**TRY IT**: Give the number of lines in the data that contain "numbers", and nothing more.

**DATA BELOW**:
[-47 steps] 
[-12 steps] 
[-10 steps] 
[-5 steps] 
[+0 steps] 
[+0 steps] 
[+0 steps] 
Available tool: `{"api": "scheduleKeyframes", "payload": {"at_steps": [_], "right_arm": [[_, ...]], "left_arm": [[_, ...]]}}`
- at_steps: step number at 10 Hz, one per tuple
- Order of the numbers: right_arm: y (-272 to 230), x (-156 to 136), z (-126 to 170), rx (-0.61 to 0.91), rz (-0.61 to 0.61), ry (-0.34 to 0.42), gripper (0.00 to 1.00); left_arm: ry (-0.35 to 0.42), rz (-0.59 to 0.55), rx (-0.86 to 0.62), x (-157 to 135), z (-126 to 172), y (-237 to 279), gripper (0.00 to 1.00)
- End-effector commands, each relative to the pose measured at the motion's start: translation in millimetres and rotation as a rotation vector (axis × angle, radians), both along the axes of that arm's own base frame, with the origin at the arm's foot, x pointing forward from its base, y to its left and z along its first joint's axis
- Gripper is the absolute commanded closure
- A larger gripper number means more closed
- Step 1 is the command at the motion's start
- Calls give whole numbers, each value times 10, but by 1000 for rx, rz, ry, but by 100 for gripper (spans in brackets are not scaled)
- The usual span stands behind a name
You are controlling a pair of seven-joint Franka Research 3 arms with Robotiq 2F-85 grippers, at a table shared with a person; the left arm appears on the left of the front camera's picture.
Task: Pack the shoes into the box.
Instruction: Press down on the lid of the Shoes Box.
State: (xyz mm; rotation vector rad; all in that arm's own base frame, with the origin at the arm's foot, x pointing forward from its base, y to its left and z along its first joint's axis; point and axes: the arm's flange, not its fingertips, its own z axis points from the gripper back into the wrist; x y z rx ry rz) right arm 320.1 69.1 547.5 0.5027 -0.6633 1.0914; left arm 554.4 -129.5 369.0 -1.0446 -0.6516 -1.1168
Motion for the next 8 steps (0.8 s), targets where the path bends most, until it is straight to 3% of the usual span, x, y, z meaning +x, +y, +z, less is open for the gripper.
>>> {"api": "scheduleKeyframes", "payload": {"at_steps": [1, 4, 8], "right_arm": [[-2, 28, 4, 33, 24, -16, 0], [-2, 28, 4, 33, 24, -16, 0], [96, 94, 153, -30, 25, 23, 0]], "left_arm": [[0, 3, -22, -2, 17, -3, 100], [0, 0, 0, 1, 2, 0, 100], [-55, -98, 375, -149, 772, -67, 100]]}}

**RESPONSE TO THIS TASK**: 2